Notre Dame QB Brandon Wimbush Ready to Star

Following a 4-8 season that saw Notre Dame use a dual-quarterback system that proved to be ineffective, head coach Brian Kelly and new offensive coordinator Chip Long are focused in 2017 on one signal caller to handle those duties. Unless an injury occurs, that’s going to be¬†sophomore Brandon Wimbush, who saw limited action as a true freshman two years ago before being redshirted during the 2016 campaign.

Firmly entrenched as Notre Dame’s starting quarterback though, Wimbush is ready to become a star. Today our series of breakout stars for Notre Dame in 2017 rolls on with Brandon Wimbush.

Pedigree & Career to Date

Coming out of St. Peter’s Prep in Jersey City, New Jersey, Wimbush was ranked among the top five quarterbacks in the nation within his recruiting class. The reason stemmed from his ability to combine solid passing skills with mobility, throwing for nearly 3,200 yards while also connecting on 37 touchdown passes as a senior. In addition, he ran for over 700 yards and scored five times on the ground.

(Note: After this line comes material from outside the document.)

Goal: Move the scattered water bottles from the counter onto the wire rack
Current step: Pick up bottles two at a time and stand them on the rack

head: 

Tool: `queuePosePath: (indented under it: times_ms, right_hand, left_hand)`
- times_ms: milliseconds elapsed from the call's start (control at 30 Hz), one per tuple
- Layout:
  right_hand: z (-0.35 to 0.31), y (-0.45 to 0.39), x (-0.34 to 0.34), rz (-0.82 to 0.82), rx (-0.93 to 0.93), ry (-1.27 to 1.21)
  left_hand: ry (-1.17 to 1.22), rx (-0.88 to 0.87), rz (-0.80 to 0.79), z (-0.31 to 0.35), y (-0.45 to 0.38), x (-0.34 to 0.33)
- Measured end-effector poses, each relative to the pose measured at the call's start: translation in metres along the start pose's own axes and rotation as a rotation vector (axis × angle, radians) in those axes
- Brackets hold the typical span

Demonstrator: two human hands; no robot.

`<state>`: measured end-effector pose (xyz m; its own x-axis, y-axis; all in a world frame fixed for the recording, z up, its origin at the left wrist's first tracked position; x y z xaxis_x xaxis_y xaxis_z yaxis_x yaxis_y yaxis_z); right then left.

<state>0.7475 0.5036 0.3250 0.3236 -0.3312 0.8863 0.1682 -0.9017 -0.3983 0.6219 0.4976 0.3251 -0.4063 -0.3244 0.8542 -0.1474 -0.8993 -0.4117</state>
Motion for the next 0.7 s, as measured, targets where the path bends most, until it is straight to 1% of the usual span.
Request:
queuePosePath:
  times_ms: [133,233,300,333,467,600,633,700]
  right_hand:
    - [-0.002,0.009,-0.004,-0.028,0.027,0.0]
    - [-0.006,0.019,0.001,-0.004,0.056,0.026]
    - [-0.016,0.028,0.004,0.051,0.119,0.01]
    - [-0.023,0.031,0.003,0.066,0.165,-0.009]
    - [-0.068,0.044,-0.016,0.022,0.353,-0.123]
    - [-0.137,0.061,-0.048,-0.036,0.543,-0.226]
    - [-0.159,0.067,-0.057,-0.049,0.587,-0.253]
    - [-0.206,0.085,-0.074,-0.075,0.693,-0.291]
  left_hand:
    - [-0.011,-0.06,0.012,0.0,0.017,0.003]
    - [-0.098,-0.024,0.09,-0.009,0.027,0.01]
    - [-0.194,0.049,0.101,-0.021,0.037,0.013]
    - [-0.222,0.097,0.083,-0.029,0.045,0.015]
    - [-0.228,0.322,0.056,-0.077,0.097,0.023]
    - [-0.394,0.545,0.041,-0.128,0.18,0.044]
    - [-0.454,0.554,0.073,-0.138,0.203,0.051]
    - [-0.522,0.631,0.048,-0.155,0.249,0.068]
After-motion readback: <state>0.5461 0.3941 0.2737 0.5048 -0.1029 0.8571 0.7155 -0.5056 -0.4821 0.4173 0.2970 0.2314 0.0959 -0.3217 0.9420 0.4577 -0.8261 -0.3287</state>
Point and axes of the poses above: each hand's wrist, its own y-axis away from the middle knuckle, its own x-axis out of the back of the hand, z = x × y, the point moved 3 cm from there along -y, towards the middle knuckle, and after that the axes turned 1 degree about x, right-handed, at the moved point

The 6-2, 225-pound Wimbush was originally destined to play at Penn State, but he changed his mind in October 2014 and found Kelly and his staff ready to scoop him up. That was despite the Irish not being on the list of his other four original options of Boston College, Miami, Ohio State and Virginia Tech.

During his freshman season the following year, Wimbush saw action in two games and gave a hint of his potential in mop-up duty against Massachusetts. He connected on three of five passes for 17 yards while rushing for 92 yards, one of those a 58-yard scoring run.

Despite not taking the field last year, Kelly was impressed by Wimbush’s maturity concerning his status and his development in the all-important role as team leader. During spring practice, Wimbush got the majority of snaps and was handed the reins for the upcoming year. In the Blue and Gold game, he threw for 302 yards on 22-of-32, though he did fall victim to a pair of picks.

Why Brandon Wimbush Will Breakout

Wimbush’s versatility and the aforementioned maturity will help invigorate an offense that struggled to find its way on a regular basis last year. The fact that he’s actually seen time on the field, even if it was during garbage time, should avoid the risk of being awestruck in taking over behind center.

Even though Wimbush has been the odds-on favorite to start ever since DeShone Kizer announced he was headed to the NFL, he continues to look for ways to improve his overall abilities. During his spring break, he traveled to San Diego for one specific reason. It wasn’t to party, it was to work with noted quarterback coach George Whitfield.

Another factor that lends itself to Wimbush breaking through is the knowledge that Chip Long’s embracing of run-pass option plays is something that he handled during his high school career. The fact that he’s shown himself to be a quick study gives rise to the hope that he’ll quickly take advantage of that experience in the early part of the season.

Finally, the Irish offensive line is expected to be much improved from last season, which should keep Wimbush away from a high level of defensive harassment. Headed by tackle Mike McGlinchey, this unit has four starters back and also has offensive line coach Harry Hiestand back. He’s produced a bevy of talented lineman in the past, with 2016 likely having been an aberration.

Why Brandon Wimbush Might Not Breakout

The Notre Dame schedule for 2017 has a number of challenges, including matchups against teams like Georgia, Southern Cal and Stanford. That’s an imposing series of roadblocks, even for an experienced quarterback. For someone who’s seen next to no action, it might end up undercutting any real chance he has to make an impact.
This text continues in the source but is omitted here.